Leonard Joel played an important role in the breathtaking growth of the Australian art market in the 1980s and it then played a role in the contraction of the market at the beginning of the next decade with the sale of some of the collections of the more notorious entrepreneurs. One such significant sale was Christopher Skase’s Qintex collection. In fact if you picked up a Leonard Joel catalogue at random from say 1991 you would find “Under Instructions from and the Properties of” such companies as Equity Trustees, Perpetual Trustees, Insolvency and Trustee Service Australia, State Trustees and even the Bailiff’s Office.

In 1998 with the Australian art and antiquities market in recovery, Leonard Joel transacted the Rogowski Collection, which is probably the only catalogue I have viewed printed in hardcover. Edward and Danuta Rogowski came to Australia as part of the post World War II European migration and eventually became major players in the arts and antiquities through their Moorabbin Antiques business.

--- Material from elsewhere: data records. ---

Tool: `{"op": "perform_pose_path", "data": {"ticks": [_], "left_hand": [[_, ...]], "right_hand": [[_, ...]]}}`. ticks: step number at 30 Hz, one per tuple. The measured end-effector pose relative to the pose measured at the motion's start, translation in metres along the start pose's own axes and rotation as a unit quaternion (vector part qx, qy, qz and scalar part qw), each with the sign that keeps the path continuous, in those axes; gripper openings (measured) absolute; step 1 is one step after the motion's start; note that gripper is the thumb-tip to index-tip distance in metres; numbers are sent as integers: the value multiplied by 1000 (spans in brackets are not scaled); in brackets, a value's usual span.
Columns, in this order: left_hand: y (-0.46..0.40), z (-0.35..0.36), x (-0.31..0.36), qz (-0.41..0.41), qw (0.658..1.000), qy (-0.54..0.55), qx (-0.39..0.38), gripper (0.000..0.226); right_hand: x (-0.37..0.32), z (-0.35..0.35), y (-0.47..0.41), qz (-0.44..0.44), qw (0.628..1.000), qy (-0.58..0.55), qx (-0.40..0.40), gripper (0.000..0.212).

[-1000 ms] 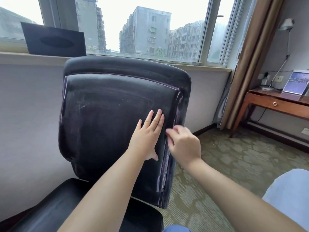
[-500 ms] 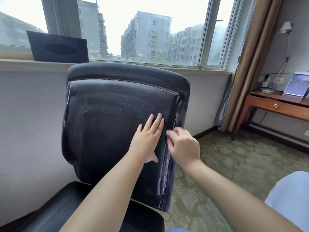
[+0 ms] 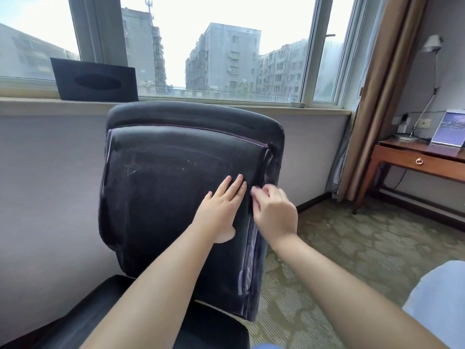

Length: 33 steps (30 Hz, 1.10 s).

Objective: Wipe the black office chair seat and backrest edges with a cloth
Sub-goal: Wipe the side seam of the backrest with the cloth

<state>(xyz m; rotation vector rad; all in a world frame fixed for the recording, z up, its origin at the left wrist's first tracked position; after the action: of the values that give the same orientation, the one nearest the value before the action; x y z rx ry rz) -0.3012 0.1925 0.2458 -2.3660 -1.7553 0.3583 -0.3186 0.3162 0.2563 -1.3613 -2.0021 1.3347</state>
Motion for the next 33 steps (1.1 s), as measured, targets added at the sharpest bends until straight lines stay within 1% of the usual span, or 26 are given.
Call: {"op": "perform_pose_path", "data": {"ticks": [2,4,8,12,14,17,20,23,26,29,33], "left_hand": [[0,0,0,1,1000,-3,-2,93],[1,0,3,-4,1000,-10,7,90],[-1,-6,5,6,999,-37,19,81],[-5,-16,1,22,998,-57,34,75],[-7,-19,0,17,998,-42,46,74],[-12,-21,3,-3,998,10,65,70],[-20,-20,6,-13,996,44,82,65],[-29,-23,5,-28,993,62,97,60],[-37,-25,6,-48,991,67,105,60],[-41,-20,11,-62,992,42,104,63],[-44,-16,10,-75,991,10,110,63]], "right_hand": [[5,2,14,-28,999,-5,-16,14],[6,-2,5,-28,999,-7,-24,10],[2,-7,-34,18,1000,-6,-9,4],[1,-6,-67,51,998,10,-27,20],[0,-9,-70,58,998,3,-8,17],[3,-18,-65,33,996,-14,76,3],[18,-27,-74,19,993,-7,118,5],[26,-30,-86,-14,993,21,119,7],[26,-25,-85,-47,992,18,113,6],[24,-20,-81,-56,992,18,114,8],[24,-14,-71,-63,993,20,98,16]]}}
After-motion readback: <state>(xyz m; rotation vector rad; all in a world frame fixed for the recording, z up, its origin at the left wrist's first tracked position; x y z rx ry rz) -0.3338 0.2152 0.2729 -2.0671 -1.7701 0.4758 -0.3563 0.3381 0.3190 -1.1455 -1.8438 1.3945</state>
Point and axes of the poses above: each hand's wrist, its own y-axis away from the middle knuckle, its own z-axis out of the palm, x = y × z, the point moved 5 cm from there along -y, towards the middle knuckle, and after that the axes turned 7 degrees about z, right-handed, at the moved point
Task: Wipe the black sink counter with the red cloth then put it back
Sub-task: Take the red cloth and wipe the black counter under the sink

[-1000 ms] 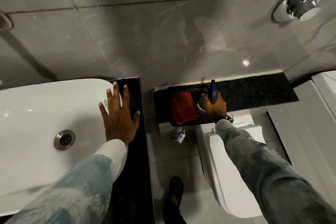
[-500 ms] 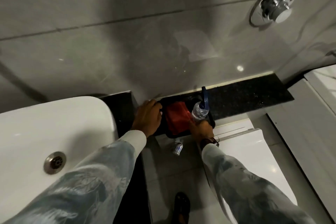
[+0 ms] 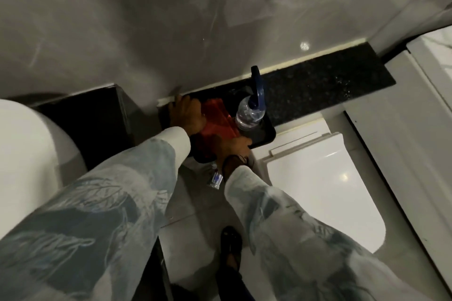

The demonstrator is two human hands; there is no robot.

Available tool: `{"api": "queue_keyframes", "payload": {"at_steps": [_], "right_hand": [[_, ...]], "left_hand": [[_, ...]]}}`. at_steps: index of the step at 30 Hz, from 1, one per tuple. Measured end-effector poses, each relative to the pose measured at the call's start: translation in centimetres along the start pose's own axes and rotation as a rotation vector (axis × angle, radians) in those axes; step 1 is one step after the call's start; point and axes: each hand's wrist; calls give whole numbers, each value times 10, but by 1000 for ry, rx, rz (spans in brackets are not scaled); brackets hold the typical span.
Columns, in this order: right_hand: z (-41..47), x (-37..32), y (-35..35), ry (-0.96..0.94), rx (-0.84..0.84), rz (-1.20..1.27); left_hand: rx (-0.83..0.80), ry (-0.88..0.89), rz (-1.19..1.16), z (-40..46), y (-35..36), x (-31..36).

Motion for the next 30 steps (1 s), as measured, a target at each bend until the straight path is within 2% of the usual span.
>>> {"api": "queue_keyframes", "payload": {"at_steps": [4, 6, 8, 11, 16, 19, 22, 26, 30], "right_hand": [[5, 6, 3, 57, -69, 151], [-1, 9, 2, 78, -99, 244], [-18, 5, -4, 87, -201, 342], [-49, 5, -22, 38, -320, 320], [-109, 33, -67, 71, -544, 358], [-148, 65, -96, 23, -496, 197], [-179, 95, -116, -9, -485, 139], [-209, 146, -131, 68, -506, 116], [-228, 191, -124, -44, -445, -103]], "left_hand": [[-63, -67, -132, -3, -17, -8], [-98, -95, -270, -14, -26, -13], [-134, -130, -426, -34, -42, -16], [-136, -167, -568, -75, -73, -19], [-89, -160, -702, -161, -107, -22], [-67, -144, -830, -229, -105, -20], [-31, -136, -934, -285, -91, -21], [-25, -136, -940, -337, -56, -40], [-41, -213, -885, -382, -8, -73]]}}
Point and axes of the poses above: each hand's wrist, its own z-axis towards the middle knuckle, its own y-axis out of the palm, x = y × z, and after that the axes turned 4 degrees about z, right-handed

Their world view was a juxtaposition of Old World taste and refinement with Australian pride.

The last major single vendor sale conducted by Leonard Joel occurred in 2007 when the Marvin Hurnall Australiana Collection of approximately 1,000 items was sold for close to a million dollars. The sale became a benchmark to the valuation of Australiana, particularly with regard to ceramic, and its catalogues sought-after in their own right.

The challenge for Leonard Joel in its new reincarnation is to continue this proud tradition. The most successful single vendor sale this year, the estate of the late South Yarra resident Marjorie Kingston, was secured by E.J.Ainger. As the Australian Financial Review commented, once upon a time that sale would have automatically gone to Leonard Joel.

With the 90 year celebration there is certainly an air of optimism that Leonard Joel can recover its standing, particularly with its new ties to Sotheby’s Australia and under the stewardship of John Albrecht.